BRIEF: An exact copy of the data is required, with no pictures in it.

SOURCE DATA:

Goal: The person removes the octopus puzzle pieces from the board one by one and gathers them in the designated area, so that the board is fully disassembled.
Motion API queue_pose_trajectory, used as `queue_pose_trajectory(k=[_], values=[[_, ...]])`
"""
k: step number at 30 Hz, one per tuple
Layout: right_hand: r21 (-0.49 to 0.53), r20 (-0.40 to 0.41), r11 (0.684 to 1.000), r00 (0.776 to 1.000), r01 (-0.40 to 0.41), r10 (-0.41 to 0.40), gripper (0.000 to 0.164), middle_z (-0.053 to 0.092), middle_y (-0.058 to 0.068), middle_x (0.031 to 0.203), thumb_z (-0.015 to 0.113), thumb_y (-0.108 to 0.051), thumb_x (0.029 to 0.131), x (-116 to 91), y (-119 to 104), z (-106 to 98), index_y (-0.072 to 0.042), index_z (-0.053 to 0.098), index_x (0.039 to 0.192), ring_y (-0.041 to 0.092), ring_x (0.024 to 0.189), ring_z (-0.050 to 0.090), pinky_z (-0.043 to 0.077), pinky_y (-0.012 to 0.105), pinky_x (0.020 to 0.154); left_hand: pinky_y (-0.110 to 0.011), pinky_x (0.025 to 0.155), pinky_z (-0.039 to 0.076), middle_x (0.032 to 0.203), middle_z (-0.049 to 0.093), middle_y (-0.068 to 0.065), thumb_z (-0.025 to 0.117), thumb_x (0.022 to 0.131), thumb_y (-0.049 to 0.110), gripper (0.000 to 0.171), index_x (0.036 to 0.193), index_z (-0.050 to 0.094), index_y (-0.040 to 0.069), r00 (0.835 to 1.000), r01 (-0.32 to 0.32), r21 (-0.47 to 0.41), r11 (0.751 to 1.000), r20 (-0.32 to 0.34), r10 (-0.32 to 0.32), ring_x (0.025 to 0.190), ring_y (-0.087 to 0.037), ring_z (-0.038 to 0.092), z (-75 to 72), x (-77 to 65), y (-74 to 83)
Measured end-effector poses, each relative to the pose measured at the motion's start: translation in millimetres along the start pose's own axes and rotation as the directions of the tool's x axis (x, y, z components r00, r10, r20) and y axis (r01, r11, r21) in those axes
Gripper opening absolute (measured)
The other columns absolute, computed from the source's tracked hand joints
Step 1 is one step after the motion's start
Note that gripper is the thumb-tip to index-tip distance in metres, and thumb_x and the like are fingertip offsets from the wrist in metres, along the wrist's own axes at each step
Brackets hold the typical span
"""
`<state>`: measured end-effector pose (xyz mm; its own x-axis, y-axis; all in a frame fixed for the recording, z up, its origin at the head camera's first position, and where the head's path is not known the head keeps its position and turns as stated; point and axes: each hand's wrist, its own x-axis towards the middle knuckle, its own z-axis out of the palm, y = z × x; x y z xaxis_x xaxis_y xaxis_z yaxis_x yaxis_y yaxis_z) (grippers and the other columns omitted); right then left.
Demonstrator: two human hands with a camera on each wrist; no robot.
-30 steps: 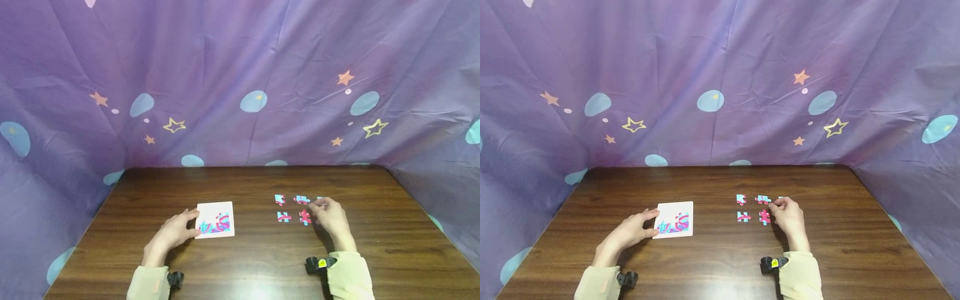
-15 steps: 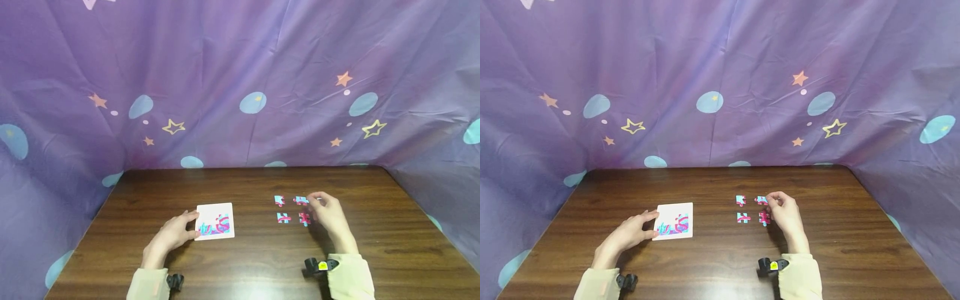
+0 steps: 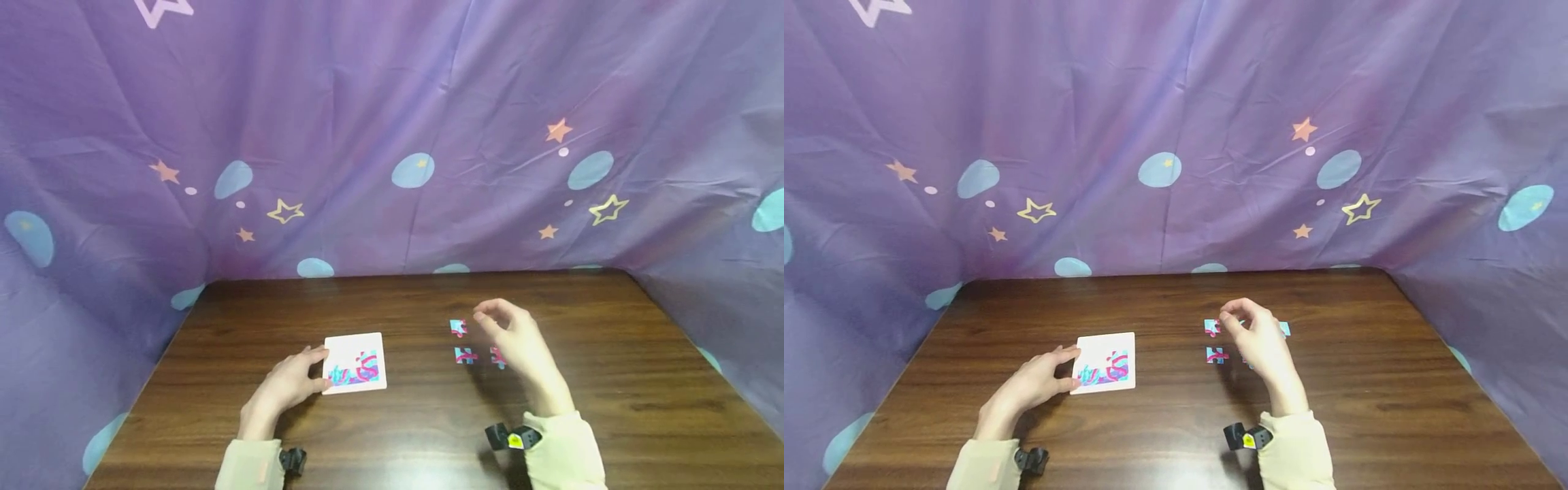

ANSWER FOR THE TASK:
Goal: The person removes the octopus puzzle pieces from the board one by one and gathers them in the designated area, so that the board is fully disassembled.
Motion API queue_pose_trajectory, used as `queue_pose_trajectory(k=[_], values=[[_, ...]])`
"""
k: step number at 30 Hz, one per tuple
Layout: right_hand: r21 (-0.49 to 0.53), r20 (-0.40 to 0.41), r11 (0.684 to 1.000), r00 (0.776 to 1.000), r01 (-0.40 to 0.41), r10 (-0.41 to 0.40), gripper (0.000 to 0.164), middle_z (-0.053 to 0.092), middle_y (-0.058 to 0.068), middle_x (0.031 to 0.203), thumb_z (-0.015 to 0.113), thumb_y (-0.108 to 0.051), thumb_x (0.029 to 0.131), x (-116 to 91), y (-119 to 104), z (-106 to 98), index_y (-0.072 to 0.042), index_z (-0.053 to 0.098), index_x (0.039 to 0.192), ring_y (-0.041 to 0.092), ring_x (0.024 to 0.189), ring_z (-0.050 to 0.090), pinky_z (-0.043 to 0.077), pinky_y (-0.012 to 0.105), pinky_x (0.020 to 0.154); left_hand: pinky_y (-0.110 to 0.011), pinky_x (0.025 to 0.155), pinky_z (-0.039 to 0.076), middle_x (0.032 to 0.203), middle_z (-0.049 to 0.093), middle_y (-0.068 to 0.065), thumb_z (-0.025 to 0.117), thumb_x (0.022 to 0.131), thumb_y (-0.049 to 0.110), gripper (0.000 to 0.171), index_x (0.036 to 0.193), index_z (-0.050 to 0.094), index_y (-0.040 to 0.069), r00 (0.835 to 1.000), r01 (-0.32 to 0.32), r21 (-0.47 to 0.41), r11 (0.751 to 1.000), r20 (-0.32 to 0.34), r10 (-0.32 to 0.32), ring_x (0.025 to 0.190), ring_y (-0.087 to 0.037), ring_z (-0.038 to 0.092), z (-75 to 72), x (-77 to 65), y (-74 to 83)
Measured end-effector poses, each relative to the pose measured at the motion's start: translation in millimetres along the start pose's own axes and rotation as the directions of the tool's x axis (x, y, z components r00, r10, r20) and y axis (r01, r11, r21) in those axes
Gripper opening absolute (measured)
The other columns absolute, computed from the source's tracked hand joints
Step 1 is one step after the motion's start
Note that gripper is the thumb-tip to index-tip distance in metres, and thumb_x and the like are fingertip offsets from the wrist in metres, along the wrist's own axes at each step
Brackets hold the typical span
"""
`<state>`: measured end-effector pose (xyz mm; its own x-axis, y-axis; all in a frame fixed for the recording, z up, its origin at the head camera's first position, and where the head's path is not known the head keeps its position and turns as stated; point and axes: each hand's wrist, its own x-axis towards the middle knuckle, its own z-axis out of the palm, y = z × x; x y z xaxis_x xaxis_y xaxis_z yaxis_x yaxis_y yaxis_z) (grippers and the other columns omitted); right then left.
Demonstrator: two human hands with a camera on each wrist; no robot.
-30 steps: 
-15 steps: 
+0 steps: 

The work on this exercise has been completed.